PROTOCOL CRUNCH POINT: All sides are bracing for the U.K. government to announce it will rip up aspects of the Northern Ireland protocol next week after yesterday’s talks ended in deadlock and recriminations, with British Foreign Secretary Liz Truss telling the EU’s Brexit point man Maroš Šefčovič that the U.K. will have “no choice” but to take unilateral action.
Ministerial spin: Northern Ireland Minister Conor Burns told Newsnight that the government still hopes “we can get to a negotiated conclusion,” but warned that the protocol “far from being a protective wrapper … is actually now the greatest threat to the Belfast Good Friday Agreement.” Attorney General Suella Braverman told Question Time that the Cabinet had yet to take a final decision, but argued that action to protect the integrity of the U.K. and remove border checks was becoming “painfully, apparently necessary.”
Nevertheless: The Times’ Oli Wright and Bruno Waterfield report that Truss told Šefčovič to expect unilateral measures next week, with the decision expected to be formally announced Tuesday, but ministers holding off from publishing legislation for now. A No. 10 source denied widespread reports that the PM is planning to give a speech making the case for ripping up the Northern Ireland protocol on Monday.

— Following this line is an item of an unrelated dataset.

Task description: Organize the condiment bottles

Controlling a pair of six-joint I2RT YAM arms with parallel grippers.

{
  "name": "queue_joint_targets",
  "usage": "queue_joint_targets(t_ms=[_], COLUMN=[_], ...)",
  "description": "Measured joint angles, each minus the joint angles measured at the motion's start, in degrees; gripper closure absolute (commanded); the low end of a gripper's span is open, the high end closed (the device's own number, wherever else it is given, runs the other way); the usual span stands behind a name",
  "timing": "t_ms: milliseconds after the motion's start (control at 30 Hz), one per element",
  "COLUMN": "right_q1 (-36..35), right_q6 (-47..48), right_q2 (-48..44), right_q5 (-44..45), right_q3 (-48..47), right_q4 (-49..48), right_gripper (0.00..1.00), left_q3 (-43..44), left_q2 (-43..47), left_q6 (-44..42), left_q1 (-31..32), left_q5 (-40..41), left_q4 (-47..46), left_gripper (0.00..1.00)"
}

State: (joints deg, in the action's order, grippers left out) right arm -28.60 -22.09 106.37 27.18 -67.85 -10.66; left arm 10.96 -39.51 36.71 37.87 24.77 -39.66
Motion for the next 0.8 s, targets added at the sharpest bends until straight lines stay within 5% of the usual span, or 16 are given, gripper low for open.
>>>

Truss challenge: The FT reports that Truss is planning a “charm offensive” to justify the move to political figures at home. To kick things off, Julian Smith, the former Northern Ireland secretary, accused Westminster politicians of using the province for their “own agendas,” telling PolHome’s podcast that the population of Northern Ireland is being used as “a vehicle for other people’s priorities.”
Neal or no Neal: The Guardian reports that an influential delegation of U.S. Congress delegates will fly from Washington to discuss the situation in Northern Ireland over the coming days. Lisa O’Carroll, Jess Elgot and Jennifer Rankin splash the paper on news that Richie Neal — who chairs the House ways and means committee, which has power over signing trade deals — will be leading colleagues to meetings in London, Brussels, Dublin and Belfast.
Envoy incoming: The Times picks up on a letter from two senior U.S. congressmen to Truss that suggests the appointment of a U.S. envoy to Northern Ireland is imminent.
Bashing Biden: Former chief Brexit negotiator David Frost, who is stateside and was out and about giving his two cents again yesterday, criticized U.S. politicians for attempting to meddle in the debate. He told a Heritage Foundation event in D.C. that the U.K. is well aware of how serious conflict in Northern Ireland would be and suggested that Joe Biden doesn’t understand the “niceties” of Northern Ireland. “It is our country that faced the Troubles. We don’t need lectures from others about the peace process,” he scoffed, adding that it was “unreasonable and unfair” for Washington to refuse a trade deal with the U.K. until the protocol issue is solved. In an op-ed that splashes the Telegraph today, Frost said efforts to reach an agreement have “reached the end of the road” and that the government has an “absolute right and duty” to scrap the protocol unilaterally.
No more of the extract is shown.